WHAT THE TASK REQUIRES → Extract each record and reproduce it exactly.

[Extracted data entries]
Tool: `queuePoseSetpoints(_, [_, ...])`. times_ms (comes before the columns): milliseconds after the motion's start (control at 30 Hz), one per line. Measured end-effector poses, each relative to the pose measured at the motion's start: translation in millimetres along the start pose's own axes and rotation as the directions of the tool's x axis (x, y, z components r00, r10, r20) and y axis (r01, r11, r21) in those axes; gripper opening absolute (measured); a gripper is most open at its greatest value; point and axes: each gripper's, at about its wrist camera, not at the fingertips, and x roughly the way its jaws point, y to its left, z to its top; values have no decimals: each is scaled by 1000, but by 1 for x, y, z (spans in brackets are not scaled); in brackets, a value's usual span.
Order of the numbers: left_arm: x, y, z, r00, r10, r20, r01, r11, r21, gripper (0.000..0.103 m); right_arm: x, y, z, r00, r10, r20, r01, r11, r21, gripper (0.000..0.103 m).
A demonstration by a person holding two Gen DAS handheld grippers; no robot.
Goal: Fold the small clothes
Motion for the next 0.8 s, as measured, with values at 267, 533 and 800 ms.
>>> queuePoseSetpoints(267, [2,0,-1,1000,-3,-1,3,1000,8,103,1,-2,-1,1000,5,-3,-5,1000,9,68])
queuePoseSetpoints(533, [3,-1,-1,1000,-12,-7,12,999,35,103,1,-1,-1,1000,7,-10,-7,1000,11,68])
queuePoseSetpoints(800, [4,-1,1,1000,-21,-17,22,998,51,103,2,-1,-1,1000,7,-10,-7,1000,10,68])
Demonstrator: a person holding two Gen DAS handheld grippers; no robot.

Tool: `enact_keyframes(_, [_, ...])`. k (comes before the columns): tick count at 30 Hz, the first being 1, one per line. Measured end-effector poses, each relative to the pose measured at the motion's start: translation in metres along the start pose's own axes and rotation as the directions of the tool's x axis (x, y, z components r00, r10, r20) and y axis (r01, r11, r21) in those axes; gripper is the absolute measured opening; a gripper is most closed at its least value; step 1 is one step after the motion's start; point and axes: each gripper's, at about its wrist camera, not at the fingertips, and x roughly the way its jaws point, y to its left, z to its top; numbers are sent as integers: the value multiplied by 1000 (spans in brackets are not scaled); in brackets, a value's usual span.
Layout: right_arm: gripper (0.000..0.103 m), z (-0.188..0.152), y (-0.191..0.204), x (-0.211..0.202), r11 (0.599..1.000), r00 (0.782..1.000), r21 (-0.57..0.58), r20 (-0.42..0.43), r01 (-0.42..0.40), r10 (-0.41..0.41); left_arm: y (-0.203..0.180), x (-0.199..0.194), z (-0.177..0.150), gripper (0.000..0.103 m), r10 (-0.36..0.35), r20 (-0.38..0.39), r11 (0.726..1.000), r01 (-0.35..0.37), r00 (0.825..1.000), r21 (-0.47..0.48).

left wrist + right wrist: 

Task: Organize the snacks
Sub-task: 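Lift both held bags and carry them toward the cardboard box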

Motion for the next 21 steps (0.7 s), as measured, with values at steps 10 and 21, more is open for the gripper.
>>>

RESPONSE →
Tool: `queuePoseSetpoints(_, [_, ...])`. times_ms (comes before the columns): milliseconds after the motion's start (control at 30 Hz), one per line. Measured end-effector poses, each relative to the pose measured at the motion's start: translation in millimetres along the start pose's own axes and rotation as the directions of the tool's x axis (x, y, z components r00, r10, r20) and y axis (r01, r11, r21) in those axes; gripper opening absolute (measured); a gripper is most open at its greatest value; point and axes: each gripper's, at about its wrist camera, not at the fingertips, and x roughly the way its jaws point, y to its left, z to its top; values have no decimals: each is scaled by 1000, but by 1 for x, y, z (spans in brackets are not scaled); in brackets, a value's usual span.
Order of the numbers: left_arm: x, y, z, r00, r10, r20, r01, r11, r21, gripper (0.000..0.103 m); right_arm: x, y, z, r00, r10, r20, r01, r11, r21, gripper (0.000..0.103 m).
A demonstration by a person holding two Gen DAS handheld grippers; no robot.
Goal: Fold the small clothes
Motion for the next 0.8 s, as measured, with values at 267, 533 and 800 ms.
>>> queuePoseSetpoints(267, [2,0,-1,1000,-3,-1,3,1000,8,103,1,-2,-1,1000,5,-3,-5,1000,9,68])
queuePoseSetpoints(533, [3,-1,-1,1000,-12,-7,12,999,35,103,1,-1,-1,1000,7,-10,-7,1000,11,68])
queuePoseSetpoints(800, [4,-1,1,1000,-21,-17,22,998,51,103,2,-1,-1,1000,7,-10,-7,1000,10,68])
Demonstrator: a person holding two Gen DAS handheld grippers; no robot.

Tool: `enact_keyframes(_, [_, ...])`. k (comes before the columns): tick count at 30 Hz, the first being 1, one per line. Measured end-effector poses, each relative to the pose measured at the motion's start: translation in metres along the start pose's own axes and rotation as the directions of the tool's x axis (x, y, z components r00, r10, r20) and y axis (r01, r11, r21) in those axes; gripper is the absolute measured opening; a gripper is most closed at its least value; step 1 is one step after the motion's start; point and axes: each gripper's, at about its wrist camera, not at the fingertips, and x roughly the way its jaws point, y to its left, z to its top; numbers are sent as integers: the value multiplied by 1000 (spans in brackets are not scaled); in brackets, a value's usual span.
Layout: right_arm: gripper (0.000..0.103 m), z (-0.188..0.152), y (-0.191..0.204), x (-0.211..0.202), r11 (0.599..1.000), r00 (0.782..1.000), r21 (-0.57..0.58), r20 (-0.42..0.43), r01 (-0.42..0.40), r10 (-0.41..0.41); left_arm: y (-0.203..0.180), x (-0.199..0.194), z (-0.177..0.150), gripper (0.000..0.103 m), r10 (-0.36..0.35), r20 (-0.38..0.39), r11 (0.726..1.000), r01 (-0.35..0.37), r00 (0.825..1.000), r21 (-0.47..0.48).

left wrist + right wrist: 

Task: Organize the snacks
Sub-task: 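Lift both held bags and carry them toward the cardboard box
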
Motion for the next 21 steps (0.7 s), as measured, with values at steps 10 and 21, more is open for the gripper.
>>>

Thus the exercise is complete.